She learns Moody has taken a sabbatical for the summer, for “personal matters”. She breaks a plate in response to this, and then feels slightly bad.

He doesn’t get mad, ever. He grunts and mutters to himself, but never to her. He just gets another plate or something. Not much here is magical, she notices.

She hasn’t seen her wand in a while, and its probably for the best. Anytime Dorcas thinks of magic these days, she gets violently ill.

When the owl comes with her OWL results, Dorcas panics fully and tries to get rid of it before Moody intervenes. It turns out she got all Outstandings, apparently very impressive. Moody’s eyebrows lift to his receding hairline and gives her a strange look.

Moody leaves the house one day, telling Dorcas to stay put. For some reason, she does, hiding herself away in a crevice between two rooms. It is harder to fit these days, almost 6 feet tall, but she does it anyway. It makes her feel safe and protected.

When he comes back, he has a thick book in his hands, that he hands her wordlessly. “A collection of art,” he says gruffly, turning away as though to give her the privacy to look.

The images are glossy and gorgeous, different eras of art. She doesn’t know why, or how he knew, but this becomes her lifeline. She holds the book constantly, flipping through the pages, memorizing the details. It is with this book in her arms that she finally sleeps through the night in mid-July, sweating through the sheets and waking up screaming, but she sleeps.

Moody sets up a game of checkers on the kitchen table one morning and does not explain. Dorcas, curious, moves a red one. Later, when she walks back, a black one is also moved.

And so, they play checkers, back and forth, never in the same room when they make their move. Dorcas begins to smile again.

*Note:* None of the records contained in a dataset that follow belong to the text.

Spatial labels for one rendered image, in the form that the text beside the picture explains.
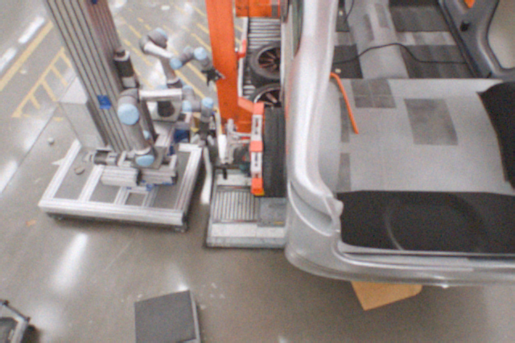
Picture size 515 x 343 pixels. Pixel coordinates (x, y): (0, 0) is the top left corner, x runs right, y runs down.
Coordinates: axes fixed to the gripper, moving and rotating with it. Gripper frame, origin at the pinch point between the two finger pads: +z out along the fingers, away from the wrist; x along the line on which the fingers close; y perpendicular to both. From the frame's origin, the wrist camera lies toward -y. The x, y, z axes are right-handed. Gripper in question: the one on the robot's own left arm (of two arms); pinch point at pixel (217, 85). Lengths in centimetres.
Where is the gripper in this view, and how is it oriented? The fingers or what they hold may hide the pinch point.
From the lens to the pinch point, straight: 305.1
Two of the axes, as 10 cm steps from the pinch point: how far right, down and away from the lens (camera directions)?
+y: 7.2, 4.4, -5.4
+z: 3.1, 5.0, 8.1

He learns what she likes to eat and apologizes for being a bad cook. Dorcas still doesn’t talk, but the resentment starts to slip away, replaced by something strange and warm.

They orbit around each other in the house, careful not to cross any boundaries. Dorcas finally goes outside after Moody sets up a chair for her, so she can get some sunlight and fresh air. He lets her go through his small collection of muggle books. Eventually, her old textbooks and belongings find their way to the house, slowly as though not to overwhelm her. She bundles herself up in an old blanket from home on the couch and flips through the art book. She likes the Baroque stuff, all the lines and colours and drama.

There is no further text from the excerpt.